The Economics of Street Meter Parking

Lynne Kiesling

Chicagoist reports that the Metropolitan Planning Council, Chicagoland’s “smart-growth” top-down planning elites, is proposing to reduce the amount of “free” on-street parking by installing more meters in business districts. They also propose to raise parking meter prices:

The Metropolitan Planning Council has proposed to install more parking meters and raise meter rates in busy business districts to raise money for city services like mass transit. Under the proposal, rates would continue to rise in busy areas until drivers stop clogging the streets looking for a free spot.

This development fascinates me for a variety of reasons. I am happy to see the urban planners in my region moving toward using price signals to enable private agents to coordinate their actions and possibly to change their behavior in ways that create benefits for others. This approach may yield better results than the political approach of currying legislative favor to get taxpayer funding for public transportation, and it’s certainly more fair, in my estimation, than using taxpayer funds for public transportation.

It’s also notable that, according to this article in the Daily Southtown, the policy arises out of the work of UCLA urban planning economist Donald Shoup, which we discussed here in May 2005.

The Metropolitan Planning Council has a commitment from the 53rd Street Business District in Hyde Park in Chicago’s 4th Ward to adopt Shoup’s strategy of increasing street meter rates.

Shoup said businesses in Pasadena initially feared that increased parking rates would deter customers but that, in fact, the revenue was used in ways that attracted customers.

“The revenue stayed in the community and was spent on upgrading sidewalks, removing graffiti and making bus stops cleaner and safer,” Shoup said.

I’m not entirely sold on this idea, but it does have some benefits relative to the traditional approach. But here’s my question: how well will this approach work in business districts that do not have parking lots or garages? I’m thinking of Wicker Park/Bucktown, or Armitage, or even my own Southport neighborhood, where we have one lot attached to a school. So you can’t use the lot during school hours, but only on evenings and weekends. The Hyde Park neighborhood is more like these neighborhoods, with limited parking lots and garages.

I think this is likely to work better in downtown suburb/exurb areas, but we shall see.

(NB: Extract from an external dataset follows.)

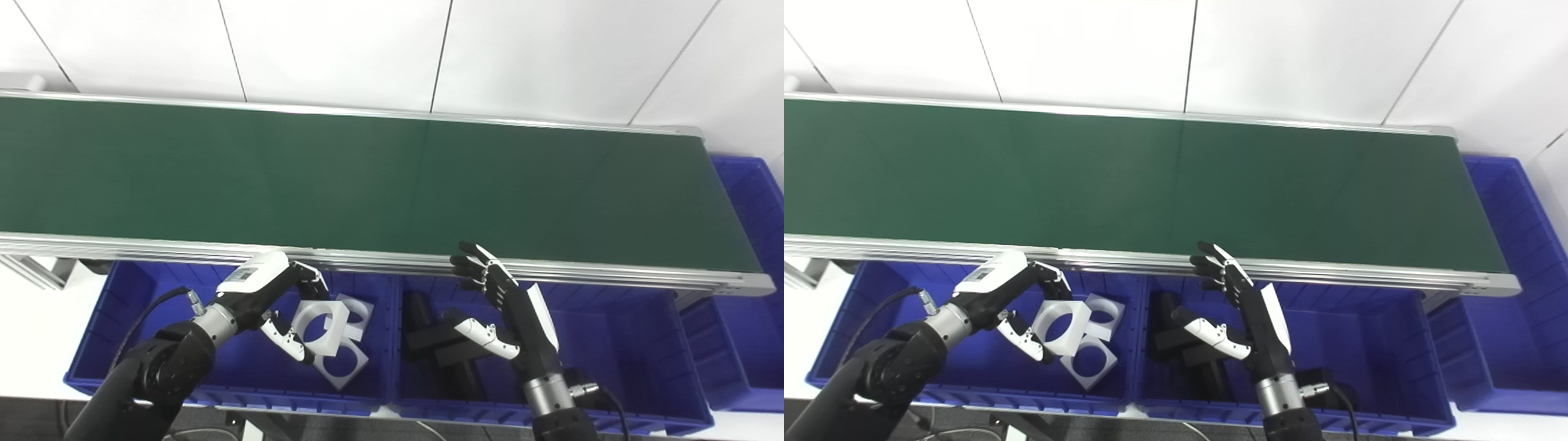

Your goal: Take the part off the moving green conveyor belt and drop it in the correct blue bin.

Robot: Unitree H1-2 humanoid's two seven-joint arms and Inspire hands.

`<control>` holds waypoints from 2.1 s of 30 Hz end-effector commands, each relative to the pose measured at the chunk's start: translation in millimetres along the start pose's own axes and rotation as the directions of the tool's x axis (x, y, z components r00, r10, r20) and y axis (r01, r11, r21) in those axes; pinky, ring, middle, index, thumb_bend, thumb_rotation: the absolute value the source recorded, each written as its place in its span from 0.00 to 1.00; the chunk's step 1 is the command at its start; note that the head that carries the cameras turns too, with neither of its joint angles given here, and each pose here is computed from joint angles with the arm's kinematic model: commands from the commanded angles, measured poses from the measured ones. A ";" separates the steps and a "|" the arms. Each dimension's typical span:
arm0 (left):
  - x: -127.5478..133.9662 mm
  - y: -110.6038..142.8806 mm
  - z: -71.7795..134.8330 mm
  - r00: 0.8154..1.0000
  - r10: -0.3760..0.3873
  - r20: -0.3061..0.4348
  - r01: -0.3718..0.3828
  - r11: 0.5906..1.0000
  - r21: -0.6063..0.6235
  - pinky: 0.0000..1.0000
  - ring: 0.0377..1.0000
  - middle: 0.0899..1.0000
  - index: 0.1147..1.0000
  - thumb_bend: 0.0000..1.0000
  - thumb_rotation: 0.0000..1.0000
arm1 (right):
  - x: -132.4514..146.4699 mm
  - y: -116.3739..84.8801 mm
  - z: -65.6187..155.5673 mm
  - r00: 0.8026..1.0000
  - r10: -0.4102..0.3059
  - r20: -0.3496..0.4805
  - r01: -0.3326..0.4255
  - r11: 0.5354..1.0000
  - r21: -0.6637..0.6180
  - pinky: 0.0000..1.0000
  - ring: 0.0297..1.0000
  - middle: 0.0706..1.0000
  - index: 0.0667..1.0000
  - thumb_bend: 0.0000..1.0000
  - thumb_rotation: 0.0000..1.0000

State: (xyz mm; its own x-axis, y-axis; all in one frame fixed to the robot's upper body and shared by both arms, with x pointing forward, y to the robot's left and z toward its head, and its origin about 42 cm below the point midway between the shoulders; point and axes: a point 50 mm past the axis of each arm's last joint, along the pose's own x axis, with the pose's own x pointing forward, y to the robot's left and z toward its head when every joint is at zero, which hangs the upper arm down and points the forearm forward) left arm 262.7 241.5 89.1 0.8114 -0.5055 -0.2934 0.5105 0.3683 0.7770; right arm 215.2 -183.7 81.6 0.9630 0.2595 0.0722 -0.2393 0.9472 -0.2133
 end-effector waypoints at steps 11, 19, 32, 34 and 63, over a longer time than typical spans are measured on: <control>-4.5 24.2 9.8 0.999 0.000 0.033 -0.001 1.000 0.031 0.82 0.64 0.56 0.43 0.52 0.06 | 3.8 -1.2 10.5 0.999 -0.009 0.038 0.008 1.000 0.007 0.72 0.78 0.79 0.86 0.75 0.53; -6.4 29.8 12.9 0.999 -0.048 0.024 0.047 0.998 0.029 0.88 0.69 0.63 0.63 0.95 0.27 | 3.3 -0.3 11.3 0.999 -0.011 0.043 0.010 1.000 0.013 0.72 0.78 0.78 0.86 0.75 0.52; -8.5 31.4 13.1 0.996 -0.078 0.036 0.077 0.997 0.012 0.93 0.75 0.70 0.70 1.00 0.44 | 3.6 0.1 10.5 0.999 -0.013 0.042 0.013 1.000 0.013 0.72 0.78 0.79 0.86 0.74 0.52; -8.7 31.5 13.7 0.996 -0.075 0.043 0.075 0.997 0.009 0.93 0.75 0.70 0.70 1.00 0.45 | 3.6 0.2 10.1 0.999 -0.014 0.042 0.013 1.000 0.012 0.72 0.78 0.79 0.86 0.75 0.52; -12.0 -7.3 58.8 0.936 0.265 0.230 -0.022 0.699 -0.715 0.83 0.91 0.92 0.92 1.00 0.44 | -2.7 6.1 -3.2 1.000 0.003 0.029 -0.004 1.000 0.016 0.74 0.79 0.80 0.87 0.73 0.51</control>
State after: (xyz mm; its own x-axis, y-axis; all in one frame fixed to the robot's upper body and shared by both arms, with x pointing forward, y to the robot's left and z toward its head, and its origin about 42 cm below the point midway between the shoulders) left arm 232.9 198.2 117.7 0.8182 -0.5749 0.0096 0.5658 0.8080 0.1640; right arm 210.6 -182.4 69.5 0.9645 0.2624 0.0291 -0.2510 0.9457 -0.2063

6 thoughts on “The Economics of Street Meter Parking”

  1. Robert Schwartz

    Given the expense of building urban highways, and the costs of congeastion, why do we allow on street parking at all?

  2. It wouldn’t really be different; prices would adjust to reflect the comparatively smaller supply. Most “parking benefit districts” (Shoup’s term for these flexible pay parking districts) are in neighborhood commercial areas, with neighboring side streets restricted with resident permits that prevent spillover. Many of these areas already have metered parking, but the meters can’t adjust to match local variations in demand — like raising prices on Saturday evening and lowering on Monday morning.

    Should the supply prove insufficient for demand, the revenues from the street meters could be used to underwrite bonds to build parking garages. Or, residents could convert some side streets from permits to meters — a hybrid system could combine pay-and-display meters and resident permits (perhaps sold at annual auction) along the side streets.

    Re: the comment. Most businesses would argue that on-street parking facilitates economic activity as much as the roads do. After all, one can only engage in a few economic activities while driving; many more are possible when parked.

    “Subsidizing” transit with net positive externalities is no more stupid than “investing in” roads which have net negative externalities.

  3. When cities use parking money to SUBSIDIZE mass transit they are not using pricing signals they are sending anti-pricing signals. Mass transit is half as fast and 3-5 times more expensive than POV transportation.

  4. When cities use parking money to SUBSIDIZE mass transit they are not using pricing signals they are sending anti-pricing signals. Mass transit is half as fast and 3-5 times more expensive than POV transportation.

  5. When cities use parking money to SUBSIDIZE mass transit they are not using pricing signals they are sending anti-pricing signals. Mass transit is half as fast and 3-5 times more expensive than POV transportation.

  6. In highly dense markets like downtown Chicago, transit is vastly more economically efficient at moving the numbers of people necessary, from both the narrow perspective of total end-user costs of time and money, the broader perspective of social costs (including congestion), and particularly in the broadest sense (counting the social benefits of property prices). Also, the parking benefit districts established to date largely use parking revenues to subsidize walking (via enhanced amenities), not transit. Therefore, your point is both entirely unsubstantiated and moot, Mr. Cote.